Esta obra incluye la rehabilitación del servicio ferroviario entre Mendoza y Santiago y permitirá que la capacidad de transporte de carga entre ambos países aumente de los actuales cinco a unos 50 millones de toneladas anuales.

Con el paso de los meses el proyecto fue tomando un gran impulso tanto el gobierno de Brasil, como el de Chile, y por supuesto el de la Argentina se muestran muy interesados en su concreción.

El plan actual toma varios de los tramos del existente, pero, en los lugares de mayor altura -donde el viejo ferrocarril se debía apoyar sobre un mecanismo de cremalleras-será reemplazado por túneles.

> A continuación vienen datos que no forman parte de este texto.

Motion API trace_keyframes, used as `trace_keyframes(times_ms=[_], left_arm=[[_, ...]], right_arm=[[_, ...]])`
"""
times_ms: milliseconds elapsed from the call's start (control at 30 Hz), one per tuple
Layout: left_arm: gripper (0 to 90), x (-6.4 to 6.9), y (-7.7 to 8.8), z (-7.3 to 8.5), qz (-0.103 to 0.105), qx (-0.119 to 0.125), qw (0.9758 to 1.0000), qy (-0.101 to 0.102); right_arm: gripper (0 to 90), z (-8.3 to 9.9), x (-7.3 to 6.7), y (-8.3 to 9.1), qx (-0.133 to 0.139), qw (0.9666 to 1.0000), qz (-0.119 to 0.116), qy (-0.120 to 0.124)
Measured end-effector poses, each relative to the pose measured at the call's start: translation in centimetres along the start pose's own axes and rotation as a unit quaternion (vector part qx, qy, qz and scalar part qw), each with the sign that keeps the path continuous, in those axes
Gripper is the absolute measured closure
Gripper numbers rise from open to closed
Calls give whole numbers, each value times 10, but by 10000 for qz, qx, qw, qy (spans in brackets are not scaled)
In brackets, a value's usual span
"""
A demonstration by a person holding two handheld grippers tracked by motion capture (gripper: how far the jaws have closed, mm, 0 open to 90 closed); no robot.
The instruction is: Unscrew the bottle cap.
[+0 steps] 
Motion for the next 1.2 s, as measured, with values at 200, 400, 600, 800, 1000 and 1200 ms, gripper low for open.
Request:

La idea central es que la conectividad entre Brasil, Argentina y Chile es fundamental para el comercio de la región.

Para el gobierno argentino y el chileno, es una obra de “interés nacional”; en el caso de Brasil, hay razones para mirar el plan con buenos ojos, porque une sus vías férreas; y además, porque en el consorcio empresarial que dio el puntapié inicial al proyecto se encuentra la brasileña Obredecht, constructora que realiza las mayores obras sudamericanas.